- _Your goal_:
Using the data below, report how many lines hold the word "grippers". Include nothing else in the reply.

::::::::

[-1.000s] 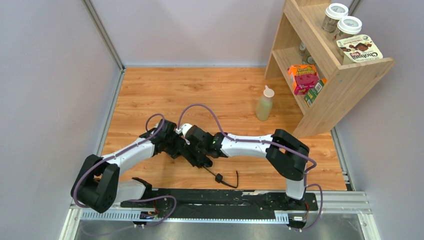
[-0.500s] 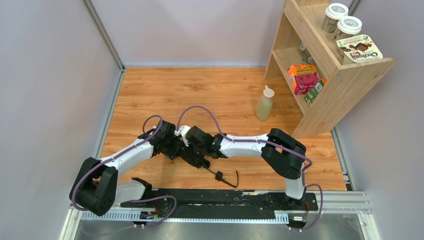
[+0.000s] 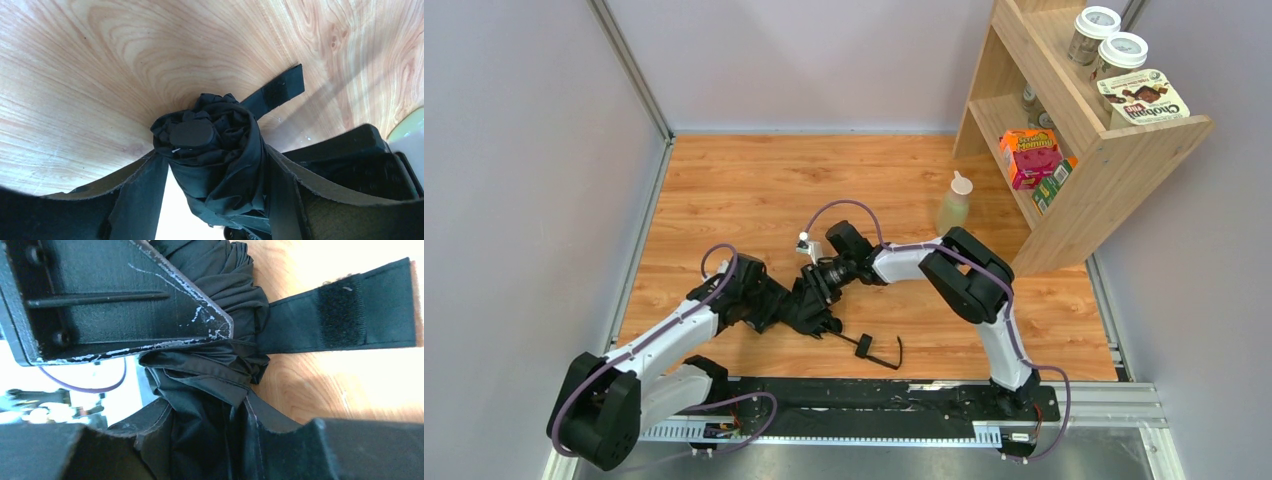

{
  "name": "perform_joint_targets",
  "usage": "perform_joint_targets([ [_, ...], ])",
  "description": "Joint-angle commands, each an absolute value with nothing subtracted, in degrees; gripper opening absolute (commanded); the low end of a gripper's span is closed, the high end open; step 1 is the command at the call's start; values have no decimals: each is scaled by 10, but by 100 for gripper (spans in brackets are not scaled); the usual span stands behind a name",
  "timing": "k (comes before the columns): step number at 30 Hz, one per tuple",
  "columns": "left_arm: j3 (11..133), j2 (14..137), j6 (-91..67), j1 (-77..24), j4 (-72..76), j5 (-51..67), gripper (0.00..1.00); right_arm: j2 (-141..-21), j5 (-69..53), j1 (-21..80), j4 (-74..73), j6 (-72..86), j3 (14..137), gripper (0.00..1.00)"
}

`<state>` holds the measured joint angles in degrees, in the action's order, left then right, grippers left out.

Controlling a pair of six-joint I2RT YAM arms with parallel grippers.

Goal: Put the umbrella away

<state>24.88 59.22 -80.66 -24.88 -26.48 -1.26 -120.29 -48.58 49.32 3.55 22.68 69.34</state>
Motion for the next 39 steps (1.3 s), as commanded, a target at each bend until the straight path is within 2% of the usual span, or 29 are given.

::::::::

- _Solution for this problem_:
2